AAR-13 should be used in combination with various concrete prism tests such as RILEM AAR-3 & AAR-4.1 and CSA-A23.2-14A-14 for aggregate testing, RILEM AAR-10 & AAR-11 for performance testing, and JASS5N T603 for actual concrete mixture with combinations of aggregate and binders considering various pessimum effects, as well as other ASR prism tests. When using AAR-13, for example, in combination with AAR-10 (either application 1 or 2), most details on apparatus, materials, mix design etc., stated in AAR-10 apply, while all details regarding alkali wrapping including some extra steps in measurement etc. is stated in AAR-13.

3 Principle

This procedure covers the wrapping of a concrete prism with wrapping material containing a water-based alkali solution. Unique to this procedure is the use of a solution that simulates the alkali concentration of the pore solution to saturate the wrapping material. By using alkali-wrapping, ideally, it is possible to control the alkali content in concrete without loss or gain of alkalis provided the alkali concentration of the pore solution of the concrete and the solution-holding wrapping material are designed to be in equilibrium.

The method is meant to minimize the exchange of alkalis in the concrete with its surroundings (ingress or leaching), while maintaining the supply of water to make sure ASR can progress. The method describes how to determine the alkali concentration of the solution used for wrapping.
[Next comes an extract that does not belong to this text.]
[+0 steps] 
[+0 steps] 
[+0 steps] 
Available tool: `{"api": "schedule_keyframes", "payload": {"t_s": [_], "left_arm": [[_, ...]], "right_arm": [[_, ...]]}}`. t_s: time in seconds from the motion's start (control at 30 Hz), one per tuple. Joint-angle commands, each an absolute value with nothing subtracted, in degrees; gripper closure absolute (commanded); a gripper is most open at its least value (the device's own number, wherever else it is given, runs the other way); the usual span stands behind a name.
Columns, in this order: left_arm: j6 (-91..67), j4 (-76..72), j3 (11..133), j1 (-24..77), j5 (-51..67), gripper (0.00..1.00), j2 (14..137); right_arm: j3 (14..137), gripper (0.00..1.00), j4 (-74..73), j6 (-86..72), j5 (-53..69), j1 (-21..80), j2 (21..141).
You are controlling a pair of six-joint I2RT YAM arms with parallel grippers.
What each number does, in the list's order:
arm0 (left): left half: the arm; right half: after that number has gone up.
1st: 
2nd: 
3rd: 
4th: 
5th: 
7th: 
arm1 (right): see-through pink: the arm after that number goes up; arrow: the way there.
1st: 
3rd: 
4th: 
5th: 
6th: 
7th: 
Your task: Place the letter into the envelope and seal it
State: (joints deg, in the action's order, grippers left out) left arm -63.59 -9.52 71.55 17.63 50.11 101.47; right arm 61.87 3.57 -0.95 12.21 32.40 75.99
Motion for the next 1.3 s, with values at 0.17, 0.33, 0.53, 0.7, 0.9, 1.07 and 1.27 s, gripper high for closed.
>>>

From the water-based alkali solution in the wrapping material, some amount of alkalis can be absorbed by the concrete prisms through solution transport due to the consumption of water by cement hydration and ASR reaction in the concrete prisms. Due to the potential for loss of solution in the wrapping material itself, the mass of the wrapping material shall be determined for loss of solution every time a length measurement is taken. In case of mass loss, the reduced amount in the wrapping material shall be compensated for by adding water only (also see note 5).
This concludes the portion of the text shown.